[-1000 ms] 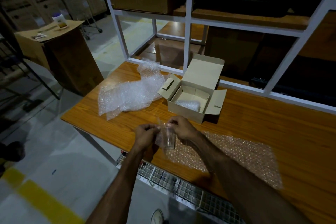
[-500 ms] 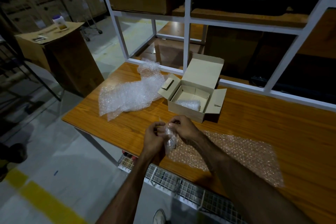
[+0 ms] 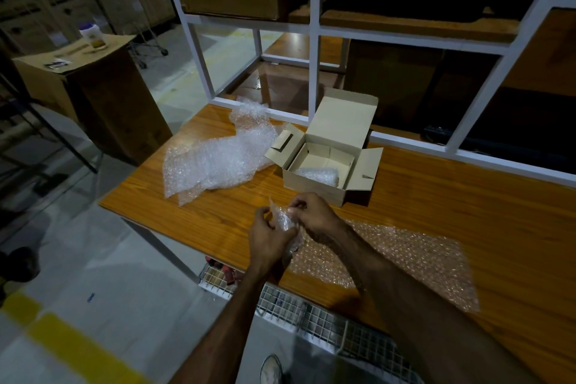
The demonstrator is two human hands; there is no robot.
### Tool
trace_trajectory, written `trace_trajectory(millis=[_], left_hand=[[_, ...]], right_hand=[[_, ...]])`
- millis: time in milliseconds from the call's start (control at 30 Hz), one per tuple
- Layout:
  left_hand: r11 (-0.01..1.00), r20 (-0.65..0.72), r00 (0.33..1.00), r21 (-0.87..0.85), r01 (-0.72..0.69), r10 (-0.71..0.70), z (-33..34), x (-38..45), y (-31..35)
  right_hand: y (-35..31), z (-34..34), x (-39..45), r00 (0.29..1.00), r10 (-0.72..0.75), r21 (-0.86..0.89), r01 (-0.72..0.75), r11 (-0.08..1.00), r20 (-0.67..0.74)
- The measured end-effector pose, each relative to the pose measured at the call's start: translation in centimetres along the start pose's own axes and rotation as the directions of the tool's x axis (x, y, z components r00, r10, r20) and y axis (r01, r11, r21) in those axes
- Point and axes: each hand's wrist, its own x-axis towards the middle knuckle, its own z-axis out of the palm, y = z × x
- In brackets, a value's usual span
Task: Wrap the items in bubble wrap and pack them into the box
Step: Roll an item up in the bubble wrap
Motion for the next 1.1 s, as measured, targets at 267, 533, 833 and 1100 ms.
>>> trace_trajectory(millis=[267,533,833,1100], left_hand=[[0.999,-0.121,0.993,0.046,0.002,0.004,1.4,-1.6,0.3],[0.994,-0.088,0.996,0.114,0.001,0.009,1.7,-1.0,0.4],[0.985,-0.11,0.99,0.157,-0.07,0.087,3.1,-1.6,0.6],[0.895,-0.143,0.909,0.286,-0.342,0.392,5.4,-4.5,1.2]], right_hand=[[2.0,-0.4,-2.7,0.995,0.076,-0.039,-0.078,0.996,-0.064],[3.9,2.2,-6.2,0.961,0.198,0.108,-0.18,0.978,-0.193],[3.8,1.8,-6.9,0.97,0.216,0.108,-0.204,0.973,-0.109],[5.4,-0.8,-10.4,0.97,-0.041,-0.423,-0.066,0.904,-0.24]])
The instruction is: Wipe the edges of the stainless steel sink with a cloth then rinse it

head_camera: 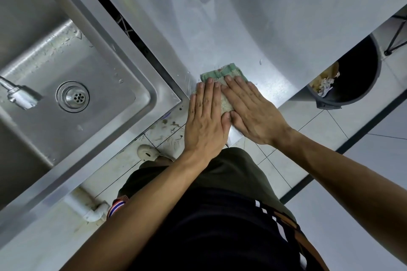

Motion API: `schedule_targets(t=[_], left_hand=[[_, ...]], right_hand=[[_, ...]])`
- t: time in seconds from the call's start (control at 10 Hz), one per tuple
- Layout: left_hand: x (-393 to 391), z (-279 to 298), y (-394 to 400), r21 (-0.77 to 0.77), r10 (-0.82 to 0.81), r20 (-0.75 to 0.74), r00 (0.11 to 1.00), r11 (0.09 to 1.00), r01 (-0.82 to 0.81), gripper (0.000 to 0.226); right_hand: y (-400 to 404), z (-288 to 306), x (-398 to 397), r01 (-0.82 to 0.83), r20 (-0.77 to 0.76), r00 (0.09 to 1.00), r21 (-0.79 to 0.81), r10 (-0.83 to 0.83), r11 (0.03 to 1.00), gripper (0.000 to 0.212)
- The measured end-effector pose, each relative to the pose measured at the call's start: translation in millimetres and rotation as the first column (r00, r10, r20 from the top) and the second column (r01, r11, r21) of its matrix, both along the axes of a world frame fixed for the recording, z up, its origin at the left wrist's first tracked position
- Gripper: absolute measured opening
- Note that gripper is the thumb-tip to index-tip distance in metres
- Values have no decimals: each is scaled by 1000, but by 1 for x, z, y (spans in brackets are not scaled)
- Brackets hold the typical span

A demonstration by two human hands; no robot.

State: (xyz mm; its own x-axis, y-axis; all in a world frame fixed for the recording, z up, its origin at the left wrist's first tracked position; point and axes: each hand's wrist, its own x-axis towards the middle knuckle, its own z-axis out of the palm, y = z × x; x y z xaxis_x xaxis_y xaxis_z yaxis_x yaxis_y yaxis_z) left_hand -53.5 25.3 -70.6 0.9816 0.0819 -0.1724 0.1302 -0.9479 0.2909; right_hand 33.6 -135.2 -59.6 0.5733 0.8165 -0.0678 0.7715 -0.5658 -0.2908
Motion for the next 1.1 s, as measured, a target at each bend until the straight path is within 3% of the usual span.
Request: schedule_targets(t=[0.2, 0.7, 0.8, 0.9, 1.0, 1.1], left_hand=[[-1, -4, 3, -22, -16, 16, 1000, 1000, 16, 67], [-3, -1, -6, -2, 39, -23, 999, 999, -39, 66], [-4, 3, 4, -52, 1, -12, 1000, 999, -1, 66], [-17, 6, 16, -57, -110, 67, 992, 992, 114, 60], [-41, 6, 31, -62, -232, 213, 949, 966, 250, 41], [-78, 7, 49, -125, -315, 216, 924, 930, 346, 24]], right_hand=[[0, -3, -2, 23, 8, 1000, 7, -23, 1000, 61], [-5, -2, 11, -109, -17, 994, -46, 108, 993, 62], [-4, 2, 10, -64, -36, 997, -4, 64, 998, 59], [-6, 7, -2, 37, -54, 998, 152, -29, 988, 45], [-15, 10, -21, 80, -33, 997, 262, -74, 962, 24], [-36, 16, -61, 163, -113, 983, 200, -142, 966, 17]])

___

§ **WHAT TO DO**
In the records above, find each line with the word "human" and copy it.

§ **ANSWER SPACE**
The demonstrator is two human hands; there is no robot.
A demonstration by two human hands; no robot.

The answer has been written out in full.